Il suo creatore, Edmond Roudnitska (artefice, tra gli altri, di fragranze storiche come Diorella e Diorama), lavorò su una composizione piuttosto semplice di aromi. Spruzzandolo, si possono riconoscere le note agrumate di limone e petitgrain unite a quelle aromatiche del rosmarino e del basilico. Le innovative note floreali sono invece racchiuse nel suo cuore, dove troviamo il gelsomino, la rosa, il garofano e l’iris. Le note di fondo, invece, sono quelle legnose, intense e maschili del vetiver e del muschio di quercia.
Altro elemento rivoluzionario in Eau Sauvage fu l’uso (in piccole quantità) di una molecola allora appena creata dalla Firmenich (colosso svizzero della profumeria), chiamata Hedione®. Una molecola che è all’origine della sua intensa e inconfondibile freschezza, e dalla quale ha preso le mosse la profumeria moderna, basata sulla commistione di essenze naturali e di elementi sintetizzati in laboratorio.
Nel tempo Eau Sauvage si è conquistato una folta schiera di estimatori ed è diventato un classico, amato per la sua leggerezza e la sua elegante discrezione sia dagli uomini sia dalle donne.
Tuttavia sembra piacere poco agli esperti del settore. Luca Turin, per esempio, uno dei massimi conoscitori di profumi, pur riconoscendo la maestria della composizione e il suo carattere rivoluzionario per l’epoca in cui fu creato, lo definisce, senza mezzi termini, «orribilmente raffinato». E aggiunge che si tratta di un profumo «perfetto per il suo tempo... per certi giovani conservatori in camicia a righe degli anni sessanta ». E gli fa eco Chandler Burr (critico di profumi del “New York Times”, noto anche ai lettori delle pagine di “D la Repubblica delle Donne”), il quale ammette di ammirare Eau Sauvage, «senza però riuscire ad amarlo».
Gusti a parte, Eau Sauvage detiene un altro primato: quello delle vendite.
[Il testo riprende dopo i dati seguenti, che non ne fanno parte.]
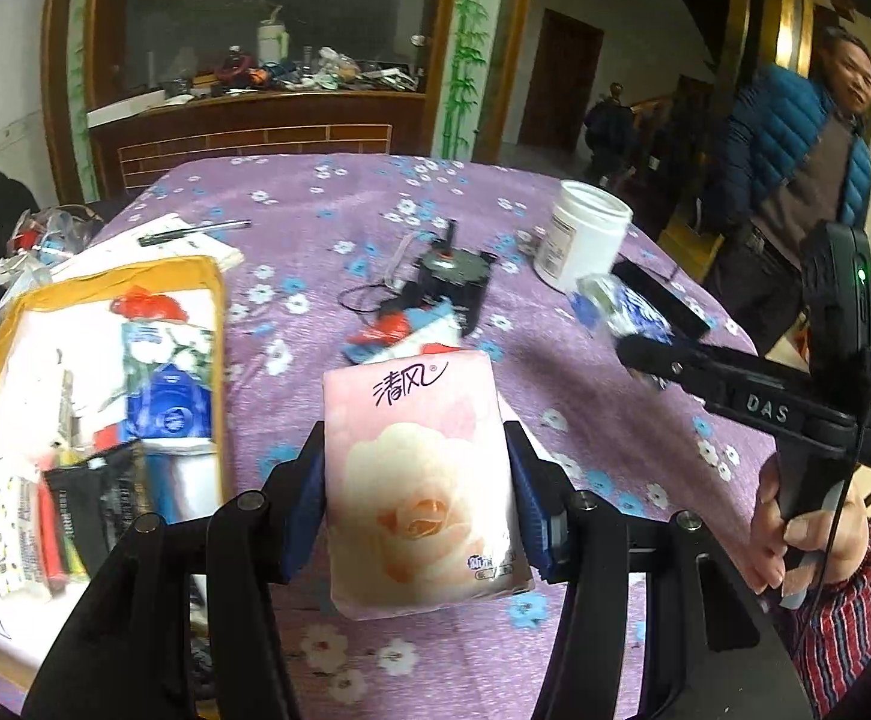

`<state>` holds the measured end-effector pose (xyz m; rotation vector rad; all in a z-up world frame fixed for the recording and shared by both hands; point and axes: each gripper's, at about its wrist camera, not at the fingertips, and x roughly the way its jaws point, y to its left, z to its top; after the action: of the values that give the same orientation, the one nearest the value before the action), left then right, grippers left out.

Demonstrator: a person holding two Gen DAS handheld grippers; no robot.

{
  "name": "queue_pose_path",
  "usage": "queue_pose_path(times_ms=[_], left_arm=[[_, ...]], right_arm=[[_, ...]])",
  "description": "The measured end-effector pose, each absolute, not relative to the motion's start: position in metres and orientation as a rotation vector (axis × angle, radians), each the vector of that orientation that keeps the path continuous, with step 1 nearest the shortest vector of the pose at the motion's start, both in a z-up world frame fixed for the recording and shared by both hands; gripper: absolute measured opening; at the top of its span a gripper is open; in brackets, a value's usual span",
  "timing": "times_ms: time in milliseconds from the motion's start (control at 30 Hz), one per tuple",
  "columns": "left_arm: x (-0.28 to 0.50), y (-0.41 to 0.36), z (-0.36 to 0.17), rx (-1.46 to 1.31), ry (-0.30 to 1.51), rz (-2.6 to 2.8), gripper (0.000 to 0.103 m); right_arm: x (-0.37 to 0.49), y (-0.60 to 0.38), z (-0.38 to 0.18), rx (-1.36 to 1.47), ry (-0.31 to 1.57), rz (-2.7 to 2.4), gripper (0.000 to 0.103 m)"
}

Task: Organize soft objects
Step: 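Carry the pink tissue pack and blue snack bag over the tray with both grippers, then lower both items into the tray and open both grippers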

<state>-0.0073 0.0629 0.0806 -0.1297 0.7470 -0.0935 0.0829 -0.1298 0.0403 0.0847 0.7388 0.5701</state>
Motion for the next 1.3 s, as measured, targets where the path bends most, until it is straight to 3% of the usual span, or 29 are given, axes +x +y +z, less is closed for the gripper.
queue_pose_path(times_ms=[500, 800, 1300], left_arm=[[-0.022, 0.172, 0.083, -0.249, 0.703, 0.097, 0.053], [-0.022, 0.251, 0.056, -0.329, 0.742, 0.246, 0.053], [-0.010, 0.271, 0.030, -0.344, 0.811, 0.255, 0.053]], right_arm=[[0.054, -0.028, 0.060, 0.040, 0.781, 0.739, 0.043], [0.041, 0.066, 0.058, -0.063, 0.821, 0.834, 0.043], [0.079, 0.169, 0.038, -0.109, 0.890, 0.824, 0.043]])
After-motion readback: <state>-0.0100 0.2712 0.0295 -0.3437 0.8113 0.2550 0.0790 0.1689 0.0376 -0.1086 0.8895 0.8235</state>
Dalla sua nascita, infatti, è un vero e proprio long seller della casa Dior e della profumeria in generale. Dopo essere stato per oltre venticinque anni il profumo maschile più venduto al mondo, continua a occupare i primi posti nella classifica delle vendite: nel 2005, per esempio, è stato il terzo profumo maschile più venduto nei negozi Sephora in Francia.